Effect of UV-B and high visual radiation on photosynthesis in freshwater (nostoc spongiaeforme) and marine (Phormidium corium) cyanobacteria.

ABSTRACT

Human activity is causing depletion of ozone in stratosphere, resulting in increased UV-B radiation and global warming. However, impact of these climatic changes on the aquatic organism (especially marine) is not fully understood. Here, we have studied the effect of excess UV-B and visible radiation on photosynthetic pigments, fatty acids content, lipid peroxidation, nitrogen content, nitrogen reductase activity and membrane proteins, induction of mycosporine-like amino acids (MAAs) and antioxidant enzymes superoxide dismutase (SOD) and ascorbate peroxidase (APX) in freshwater (Nostoc spongiaeform) and marine (Phormidium corium) cyanobacteria. UV-B treatment resulted in an increase in photosynthetic pigments in Nostoc and decrease in Phormidium, but high light treatment caused photobleaching of most of the pigments in both the species. Unsaturation level of fatty acids of both total and glycolipids remained unchanged in both the cyanobacteria, as a result of UV-B and high light treatments. Saturated fatty acids of total and glycolipids declined slightly in Nostoc by both the treatments. but remained unchanged in Phormidium. No changes in the unsaturated lipid content in our study probably suggested adaptation of the organism to the treatments.
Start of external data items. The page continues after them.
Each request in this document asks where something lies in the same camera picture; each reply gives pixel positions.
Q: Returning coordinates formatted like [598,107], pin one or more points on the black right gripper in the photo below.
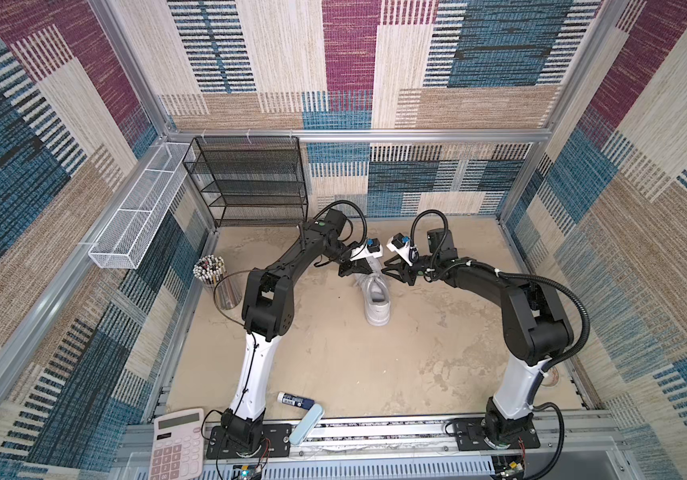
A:
[405,272]

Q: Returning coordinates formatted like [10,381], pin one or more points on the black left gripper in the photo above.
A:
[354,267]

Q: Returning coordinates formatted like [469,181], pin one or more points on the white leather sneaker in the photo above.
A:
[376,298]

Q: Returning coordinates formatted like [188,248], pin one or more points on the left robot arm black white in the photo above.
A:
[336,234]

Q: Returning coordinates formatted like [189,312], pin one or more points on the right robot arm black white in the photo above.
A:
[535,325]

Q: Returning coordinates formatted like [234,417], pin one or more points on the cup of coloured pencils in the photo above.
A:
[211,271]

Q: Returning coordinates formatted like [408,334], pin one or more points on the blue white glue stick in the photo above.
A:
[295,401]

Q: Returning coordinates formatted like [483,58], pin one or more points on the light blue eraser block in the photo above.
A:
[306,425]

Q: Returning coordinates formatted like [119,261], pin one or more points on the clear tape roll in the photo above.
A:
[551,378]

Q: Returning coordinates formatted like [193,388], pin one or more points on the pink desk calculator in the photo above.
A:
[178,446]

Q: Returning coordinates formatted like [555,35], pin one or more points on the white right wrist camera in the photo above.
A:
[403,246]

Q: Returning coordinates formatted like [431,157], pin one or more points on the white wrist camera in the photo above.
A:
[403,246]
[371,248]

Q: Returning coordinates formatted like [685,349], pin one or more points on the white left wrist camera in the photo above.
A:
[371,248]

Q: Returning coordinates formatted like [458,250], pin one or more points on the black wire mesh shelf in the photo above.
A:
[249,181]

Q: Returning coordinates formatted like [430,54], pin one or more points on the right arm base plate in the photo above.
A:
[480,434]

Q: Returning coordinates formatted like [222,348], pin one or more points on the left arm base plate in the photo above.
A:
[271,440]

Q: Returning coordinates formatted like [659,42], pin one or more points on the white wire mesh basket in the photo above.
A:
[125,240]

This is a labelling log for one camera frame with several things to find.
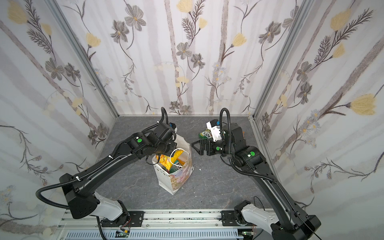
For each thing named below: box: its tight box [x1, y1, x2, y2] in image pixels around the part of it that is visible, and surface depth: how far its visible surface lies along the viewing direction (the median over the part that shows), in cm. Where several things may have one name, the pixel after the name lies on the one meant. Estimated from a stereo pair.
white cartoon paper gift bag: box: [152, 134, 194, 196], surface depth 67 cm
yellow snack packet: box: [156, 150, 184, 170], surface depth 66 cm
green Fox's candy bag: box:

However, both treatments resulted in peroxidation of membrane lipids, indicating oxidative damage to lipids without any change in the level of unsaturation of fatty acid in the cell membrane. Qualitative and quantitative changes were observed in membrane protein profile due to the treatments. Cyanobacteria were able to synthesize MAAs in response to the UV-B treatment. Both treatments also increased the activities of SOD and APX. In conclusion, the study demonstrated induction of antioxidants such as SOD and APX under visible light treatment and screening pigment (MAAs) under UV-B treatment, which might protect the cyanobacteria from oxidative damage caused by high light and UV-B radiation.